*HOW TO COMPLETE THIS TASK*
Look through the data below for the line with "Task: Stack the", and transcribe it exactly together with each line after it up to and including the line with "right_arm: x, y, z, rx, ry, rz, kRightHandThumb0". Give nothing else.

*Collection entries*
------------------------------------------------

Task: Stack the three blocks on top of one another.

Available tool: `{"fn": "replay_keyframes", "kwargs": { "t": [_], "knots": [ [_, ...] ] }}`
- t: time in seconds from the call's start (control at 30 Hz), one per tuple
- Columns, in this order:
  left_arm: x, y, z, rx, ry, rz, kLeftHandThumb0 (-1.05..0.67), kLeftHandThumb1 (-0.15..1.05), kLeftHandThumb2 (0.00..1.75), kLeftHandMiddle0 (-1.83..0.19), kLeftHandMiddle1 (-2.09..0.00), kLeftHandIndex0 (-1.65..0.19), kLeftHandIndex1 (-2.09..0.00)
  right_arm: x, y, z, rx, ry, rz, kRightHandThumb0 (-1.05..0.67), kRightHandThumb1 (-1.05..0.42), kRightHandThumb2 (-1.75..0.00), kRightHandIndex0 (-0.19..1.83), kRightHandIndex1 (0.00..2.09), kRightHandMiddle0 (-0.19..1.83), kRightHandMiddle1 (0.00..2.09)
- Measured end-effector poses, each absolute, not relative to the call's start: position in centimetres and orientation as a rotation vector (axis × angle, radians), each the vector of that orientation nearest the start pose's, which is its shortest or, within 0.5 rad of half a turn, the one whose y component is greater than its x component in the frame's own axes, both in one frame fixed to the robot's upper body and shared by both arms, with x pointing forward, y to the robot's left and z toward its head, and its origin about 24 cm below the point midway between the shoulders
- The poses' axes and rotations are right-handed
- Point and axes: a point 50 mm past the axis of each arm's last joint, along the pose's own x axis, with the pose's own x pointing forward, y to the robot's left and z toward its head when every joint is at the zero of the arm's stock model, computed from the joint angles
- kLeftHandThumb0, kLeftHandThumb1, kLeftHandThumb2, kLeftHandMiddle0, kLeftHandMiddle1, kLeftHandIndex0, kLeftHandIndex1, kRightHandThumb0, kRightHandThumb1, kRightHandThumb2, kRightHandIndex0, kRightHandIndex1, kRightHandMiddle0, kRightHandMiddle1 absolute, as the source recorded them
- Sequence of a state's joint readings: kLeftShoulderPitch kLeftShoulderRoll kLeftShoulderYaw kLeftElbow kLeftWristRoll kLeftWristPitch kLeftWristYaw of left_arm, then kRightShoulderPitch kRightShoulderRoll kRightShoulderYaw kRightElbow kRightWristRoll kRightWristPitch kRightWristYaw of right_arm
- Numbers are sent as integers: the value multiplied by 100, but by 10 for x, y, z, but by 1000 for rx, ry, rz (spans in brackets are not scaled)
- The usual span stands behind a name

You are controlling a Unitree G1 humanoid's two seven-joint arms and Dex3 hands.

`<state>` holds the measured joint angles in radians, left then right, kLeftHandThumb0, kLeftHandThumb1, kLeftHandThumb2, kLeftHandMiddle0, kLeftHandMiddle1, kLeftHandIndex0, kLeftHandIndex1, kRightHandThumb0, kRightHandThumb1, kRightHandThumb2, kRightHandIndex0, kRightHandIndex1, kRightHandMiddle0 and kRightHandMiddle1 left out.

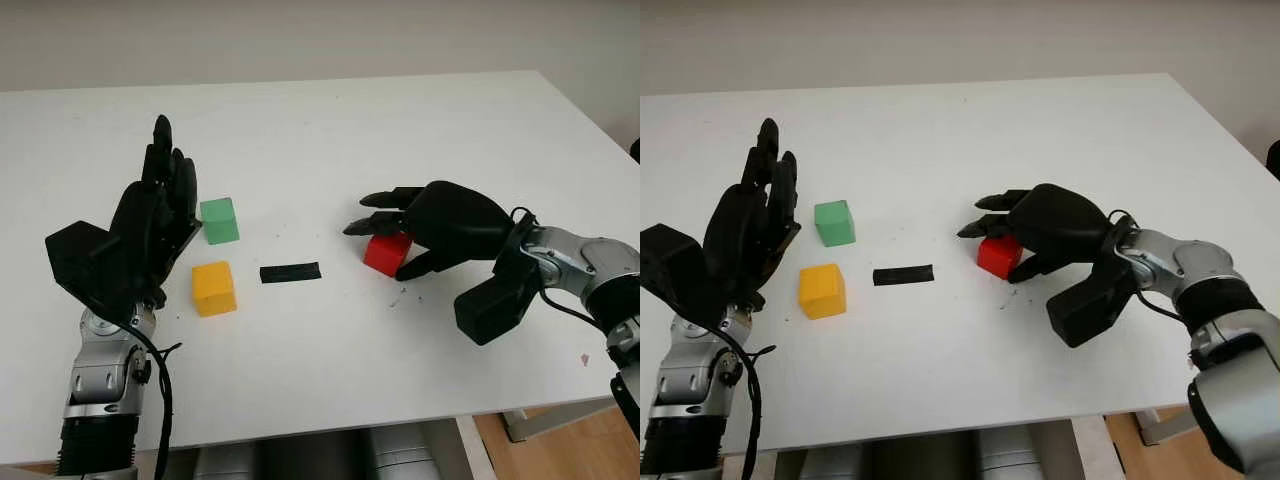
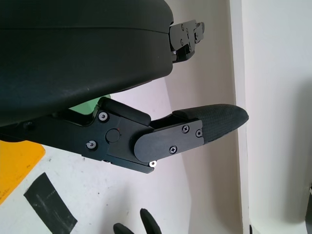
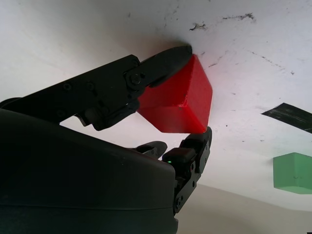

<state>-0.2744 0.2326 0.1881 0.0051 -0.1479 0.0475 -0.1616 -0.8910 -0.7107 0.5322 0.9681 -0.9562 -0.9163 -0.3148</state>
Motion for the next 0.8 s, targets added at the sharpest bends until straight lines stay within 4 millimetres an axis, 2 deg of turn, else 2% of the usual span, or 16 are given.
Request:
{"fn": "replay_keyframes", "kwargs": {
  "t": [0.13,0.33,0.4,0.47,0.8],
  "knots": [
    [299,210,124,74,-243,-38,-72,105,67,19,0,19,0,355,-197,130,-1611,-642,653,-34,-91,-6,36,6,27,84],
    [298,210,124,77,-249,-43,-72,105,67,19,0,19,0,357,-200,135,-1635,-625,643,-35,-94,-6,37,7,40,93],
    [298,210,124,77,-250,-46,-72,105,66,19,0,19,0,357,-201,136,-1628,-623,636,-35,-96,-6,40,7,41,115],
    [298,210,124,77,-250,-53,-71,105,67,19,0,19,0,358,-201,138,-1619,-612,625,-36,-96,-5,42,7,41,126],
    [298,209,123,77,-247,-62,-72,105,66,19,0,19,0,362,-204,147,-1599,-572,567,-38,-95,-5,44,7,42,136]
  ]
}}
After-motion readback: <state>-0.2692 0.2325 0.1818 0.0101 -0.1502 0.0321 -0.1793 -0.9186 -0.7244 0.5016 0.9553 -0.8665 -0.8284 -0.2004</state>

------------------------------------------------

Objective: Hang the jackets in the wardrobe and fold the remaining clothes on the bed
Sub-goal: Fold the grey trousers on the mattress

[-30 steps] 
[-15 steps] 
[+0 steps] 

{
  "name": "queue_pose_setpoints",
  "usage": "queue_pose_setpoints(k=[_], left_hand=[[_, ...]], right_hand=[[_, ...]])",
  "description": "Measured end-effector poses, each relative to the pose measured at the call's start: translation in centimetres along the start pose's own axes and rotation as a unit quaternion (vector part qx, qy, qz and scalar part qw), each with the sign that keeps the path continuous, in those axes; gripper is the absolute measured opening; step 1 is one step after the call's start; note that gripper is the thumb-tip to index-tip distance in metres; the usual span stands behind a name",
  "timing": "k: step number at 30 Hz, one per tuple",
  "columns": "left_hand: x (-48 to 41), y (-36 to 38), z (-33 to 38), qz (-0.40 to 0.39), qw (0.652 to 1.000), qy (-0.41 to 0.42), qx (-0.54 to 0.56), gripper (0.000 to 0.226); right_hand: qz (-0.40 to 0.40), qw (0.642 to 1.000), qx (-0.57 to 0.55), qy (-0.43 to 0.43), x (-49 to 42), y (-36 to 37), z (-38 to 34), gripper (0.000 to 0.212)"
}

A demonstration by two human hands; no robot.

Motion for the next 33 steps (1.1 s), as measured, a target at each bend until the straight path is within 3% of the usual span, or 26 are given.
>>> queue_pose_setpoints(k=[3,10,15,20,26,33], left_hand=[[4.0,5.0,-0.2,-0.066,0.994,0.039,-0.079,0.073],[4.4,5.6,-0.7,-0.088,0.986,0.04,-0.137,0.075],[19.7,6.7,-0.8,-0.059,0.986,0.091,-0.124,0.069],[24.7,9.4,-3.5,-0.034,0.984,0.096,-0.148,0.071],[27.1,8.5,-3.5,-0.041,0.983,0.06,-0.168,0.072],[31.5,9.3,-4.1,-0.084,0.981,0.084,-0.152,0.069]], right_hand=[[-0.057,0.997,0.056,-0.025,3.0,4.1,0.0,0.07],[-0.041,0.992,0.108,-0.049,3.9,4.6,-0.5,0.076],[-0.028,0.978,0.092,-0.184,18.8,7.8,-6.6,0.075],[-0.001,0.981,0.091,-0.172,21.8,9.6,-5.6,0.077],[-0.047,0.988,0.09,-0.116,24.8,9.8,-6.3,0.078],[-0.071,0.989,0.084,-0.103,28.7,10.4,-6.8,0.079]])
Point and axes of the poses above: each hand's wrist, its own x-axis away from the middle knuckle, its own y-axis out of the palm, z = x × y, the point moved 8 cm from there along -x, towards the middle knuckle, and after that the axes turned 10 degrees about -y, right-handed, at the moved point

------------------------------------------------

*RESULT OF THE EXERCISE*
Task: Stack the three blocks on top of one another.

Available tool: `{"fn": "replay_keyframes", "kwargs": { "t": [_], "knots": [ [_, ...] ] }}`
- t: time in seconds from the call's start (control at 30 Hz), one per tuple
- Columns, in this order:
  left_arm: x, y, z, rx, ry, rz, kLeftHandThumb0 (-1.05..0.67), kLeftHandThumb1 (-0.15..1.05), kLeftHandThumb2 (0.00..1.75), kLeftHandMiddle0 (-1.83..0.19), kLeftHandMiddle1 (-2.09..0.00), kLeftHandIndex0 (-1.65..0.19), kLeftHandIndex1 (-2.09..0.00)
  right_arm: x, y, z, rx, ry, rz, kRightHandThumb0 (-1.05..0.67), kRightHandThumb1 (-1.05..0.42), kRightHandThumb2 (-1.75..0.00), kRightHandIndex0 (-0.19..1.83), kRightHandIndex1 (0.00..2.09), kRightHandMiddle0 (-0.19..1.83), kRightHandMiddle1 (0.00..2.09)

That is the complete output.